HOW TO COMPLETE THIS TASK - Reproduce verbatim the line where "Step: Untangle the" occurs, along with all following lines down to the last line of the data.
##############################
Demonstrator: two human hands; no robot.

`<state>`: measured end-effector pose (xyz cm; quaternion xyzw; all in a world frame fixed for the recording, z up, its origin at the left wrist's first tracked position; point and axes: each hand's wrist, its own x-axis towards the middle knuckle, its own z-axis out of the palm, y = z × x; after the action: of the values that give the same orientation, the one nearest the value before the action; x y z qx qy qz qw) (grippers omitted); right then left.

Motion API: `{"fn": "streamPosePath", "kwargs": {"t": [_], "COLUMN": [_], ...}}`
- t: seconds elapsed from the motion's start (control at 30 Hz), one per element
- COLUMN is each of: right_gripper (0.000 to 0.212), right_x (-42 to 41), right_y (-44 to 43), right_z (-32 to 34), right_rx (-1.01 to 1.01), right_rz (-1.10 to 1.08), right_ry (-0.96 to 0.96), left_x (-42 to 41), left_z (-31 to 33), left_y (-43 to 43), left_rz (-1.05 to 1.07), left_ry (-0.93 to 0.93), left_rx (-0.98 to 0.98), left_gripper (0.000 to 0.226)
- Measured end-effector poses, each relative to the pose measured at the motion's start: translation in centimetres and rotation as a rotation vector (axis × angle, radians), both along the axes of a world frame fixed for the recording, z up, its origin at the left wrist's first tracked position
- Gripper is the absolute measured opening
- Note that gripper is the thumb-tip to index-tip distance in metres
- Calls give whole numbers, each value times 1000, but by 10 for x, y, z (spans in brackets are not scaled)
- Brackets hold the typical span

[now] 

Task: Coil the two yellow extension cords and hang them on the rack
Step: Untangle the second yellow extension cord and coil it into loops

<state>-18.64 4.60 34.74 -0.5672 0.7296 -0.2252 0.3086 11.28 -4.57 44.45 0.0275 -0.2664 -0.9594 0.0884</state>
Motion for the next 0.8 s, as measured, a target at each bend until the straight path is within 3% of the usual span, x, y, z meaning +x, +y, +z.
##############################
ANSWER TO THE EXERCISE -
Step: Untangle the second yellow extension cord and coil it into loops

<state>-18.64 4.60 34.74 -0.5672 0.7296 -0.2252 0.3086 11.28 -4.57 44.45 0.0275 -0.2664 -0.9594 0.0884</state>
Motion for the next 0.8 s, as measured, a target at each bend until the straight path is within 3% of the usual span, x, y, z meaning +x, +y, +z.

This finishes the answer.